Tragedia pod Szczekocinami
Co najmniej 16 osób zginęło, 58 jest rannych. To największy wypadek na torach od 1990 roku
– Weźcie łomy, trzeba ludzi ratować – opowiada Mariusz Molenda, rolnik ze wsi Chałupki, do którego zadzwoniła pani sołtys. W stronę rozbitych pociągów ruszyły dziesiątki mieszkańców. – Wybijaliśmy szyby, żeby ci mniej ranni mogli wyjść – mówi Molenda. Inni przynosili ciepłe napoje i koce. Sołtys Anna Kwiecień jest dumna: – Wszyscy mieszkańcy się zjednoczyli, żeby ludziom pomagać.
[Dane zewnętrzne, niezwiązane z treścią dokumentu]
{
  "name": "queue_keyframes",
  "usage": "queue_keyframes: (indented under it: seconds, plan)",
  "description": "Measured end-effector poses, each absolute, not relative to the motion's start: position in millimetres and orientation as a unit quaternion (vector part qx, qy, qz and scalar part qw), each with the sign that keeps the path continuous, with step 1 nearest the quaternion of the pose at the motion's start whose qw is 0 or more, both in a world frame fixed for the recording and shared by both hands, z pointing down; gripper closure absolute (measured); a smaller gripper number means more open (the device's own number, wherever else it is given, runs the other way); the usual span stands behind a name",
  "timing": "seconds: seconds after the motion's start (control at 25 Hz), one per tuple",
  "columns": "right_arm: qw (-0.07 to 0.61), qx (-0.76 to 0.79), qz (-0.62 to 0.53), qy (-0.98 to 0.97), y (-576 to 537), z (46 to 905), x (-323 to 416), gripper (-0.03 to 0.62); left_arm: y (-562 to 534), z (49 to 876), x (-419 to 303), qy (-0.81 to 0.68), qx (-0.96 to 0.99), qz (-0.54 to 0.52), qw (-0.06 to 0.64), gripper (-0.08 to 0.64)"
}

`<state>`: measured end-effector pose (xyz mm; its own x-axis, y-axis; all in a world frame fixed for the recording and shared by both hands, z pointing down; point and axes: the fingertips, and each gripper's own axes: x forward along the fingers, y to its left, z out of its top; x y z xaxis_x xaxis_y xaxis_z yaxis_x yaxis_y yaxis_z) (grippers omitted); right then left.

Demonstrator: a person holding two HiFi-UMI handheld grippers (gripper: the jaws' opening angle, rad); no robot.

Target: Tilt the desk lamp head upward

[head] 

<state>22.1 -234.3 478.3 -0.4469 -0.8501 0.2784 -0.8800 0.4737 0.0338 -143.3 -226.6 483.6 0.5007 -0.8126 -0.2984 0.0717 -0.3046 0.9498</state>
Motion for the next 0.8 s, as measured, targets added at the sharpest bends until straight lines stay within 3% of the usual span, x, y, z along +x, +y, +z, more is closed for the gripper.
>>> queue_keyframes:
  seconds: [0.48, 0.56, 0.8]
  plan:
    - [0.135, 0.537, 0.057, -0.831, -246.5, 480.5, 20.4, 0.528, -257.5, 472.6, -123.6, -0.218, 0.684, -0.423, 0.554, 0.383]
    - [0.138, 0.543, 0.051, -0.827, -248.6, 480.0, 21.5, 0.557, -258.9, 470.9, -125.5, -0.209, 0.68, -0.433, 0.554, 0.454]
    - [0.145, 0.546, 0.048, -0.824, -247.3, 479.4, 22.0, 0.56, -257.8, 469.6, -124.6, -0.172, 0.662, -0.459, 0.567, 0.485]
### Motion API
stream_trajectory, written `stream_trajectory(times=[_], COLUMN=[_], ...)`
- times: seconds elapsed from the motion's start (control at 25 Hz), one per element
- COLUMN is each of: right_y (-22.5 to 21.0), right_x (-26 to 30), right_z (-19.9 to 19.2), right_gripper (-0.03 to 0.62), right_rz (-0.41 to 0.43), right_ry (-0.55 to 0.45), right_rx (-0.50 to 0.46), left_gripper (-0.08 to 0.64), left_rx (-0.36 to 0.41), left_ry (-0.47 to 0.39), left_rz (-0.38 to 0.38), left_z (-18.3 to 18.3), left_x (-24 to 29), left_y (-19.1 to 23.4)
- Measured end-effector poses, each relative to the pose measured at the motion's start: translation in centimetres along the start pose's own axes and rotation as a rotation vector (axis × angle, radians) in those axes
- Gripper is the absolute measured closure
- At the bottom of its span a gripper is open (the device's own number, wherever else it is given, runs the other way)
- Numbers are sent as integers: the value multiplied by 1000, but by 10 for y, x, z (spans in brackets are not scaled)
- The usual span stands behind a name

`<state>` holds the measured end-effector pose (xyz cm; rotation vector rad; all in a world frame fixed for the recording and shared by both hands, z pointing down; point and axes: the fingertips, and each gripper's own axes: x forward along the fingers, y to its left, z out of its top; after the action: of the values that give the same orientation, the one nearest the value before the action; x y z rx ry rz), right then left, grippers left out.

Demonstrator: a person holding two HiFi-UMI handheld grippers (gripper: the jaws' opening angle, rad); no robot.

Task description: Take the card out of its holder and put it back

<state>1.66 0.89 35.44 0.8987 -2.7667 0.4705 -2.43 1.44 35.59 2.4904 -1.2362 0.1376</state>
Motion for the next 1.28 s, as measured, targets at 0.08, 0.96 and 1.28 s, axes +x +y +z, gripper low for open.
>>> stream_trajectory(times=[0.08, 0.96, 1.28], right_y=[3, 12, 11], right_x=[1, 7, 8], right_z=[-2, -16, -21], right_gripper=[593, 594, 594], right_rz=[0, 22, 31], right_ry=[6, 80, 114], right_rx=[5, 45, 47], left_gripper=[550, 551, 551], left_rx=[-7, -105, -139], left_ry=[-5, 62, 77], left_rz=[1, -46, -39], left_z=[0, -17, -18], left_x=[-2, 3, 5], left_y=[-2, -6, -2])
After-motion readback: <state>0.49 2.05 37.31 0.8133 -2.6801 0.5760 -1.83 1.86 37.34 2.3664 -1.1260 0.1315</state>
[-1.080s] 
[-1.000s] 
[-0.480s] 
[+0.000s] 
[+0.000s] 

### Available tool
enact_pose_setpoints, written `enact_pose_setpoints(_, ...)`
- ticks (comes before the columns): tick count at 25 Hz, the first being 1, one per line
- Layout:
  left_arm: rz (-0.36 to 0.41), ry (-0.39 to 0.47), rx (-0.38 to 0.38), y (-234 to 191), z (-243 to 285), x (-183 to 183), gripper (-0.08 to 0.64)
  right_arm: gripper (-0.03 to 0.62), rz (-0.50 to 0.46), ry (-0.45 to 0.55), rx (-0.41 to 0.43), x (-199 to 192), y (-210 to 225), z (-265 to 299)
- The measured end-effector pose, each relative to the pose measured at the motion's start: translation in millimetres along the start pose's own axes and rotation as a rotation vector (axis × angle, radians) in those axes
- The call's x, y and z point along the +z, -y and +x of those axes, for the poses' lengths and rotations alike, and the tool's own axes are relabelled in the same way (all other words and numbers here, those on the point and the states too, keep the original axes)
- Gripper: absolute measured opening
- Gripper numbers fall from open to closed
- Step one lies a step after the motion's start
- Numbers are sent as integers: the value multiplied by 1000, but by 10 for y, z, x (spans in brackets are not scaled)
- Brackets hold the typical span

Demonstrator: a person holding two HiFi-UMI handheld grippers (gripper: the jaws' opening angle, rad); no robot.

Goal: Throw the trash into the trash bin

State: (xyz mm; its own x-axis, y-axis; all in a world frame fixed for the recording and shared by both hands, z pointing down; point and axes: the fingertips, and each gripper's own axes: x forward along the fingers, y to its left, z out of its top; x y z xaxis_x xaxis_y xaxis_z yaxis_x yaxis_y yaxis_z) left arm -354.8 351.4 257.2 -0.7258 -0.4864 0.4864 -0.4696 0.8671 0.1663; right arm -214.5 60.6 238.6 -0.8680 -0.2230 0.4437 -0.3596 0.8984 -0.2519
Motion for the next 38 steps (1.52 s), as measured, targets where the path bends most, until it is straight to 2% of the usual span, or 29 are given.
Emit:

W rejonie, na którym doszło do zderzenia pociągu TLK „Brzechwa" z Przemyśla do Warszawy z Interregio „Jan Matejko" z Warszawy do Krakowa, trwa remont. Polskie Linie Kolejowe trzy miesiące temu postawiły tu nowy posterunek z dyżurnym ruchu, aby pociągi nie czekały na przejazd. Uruchomiono tymczasową zwrotnicę, na której składy się krzyżują. Jedno z pierwszych pytań, na jakie muszą odpowiedzieć śledczy, dotyczyć będzie stanu technicznego systemów sygnalizacyjnych.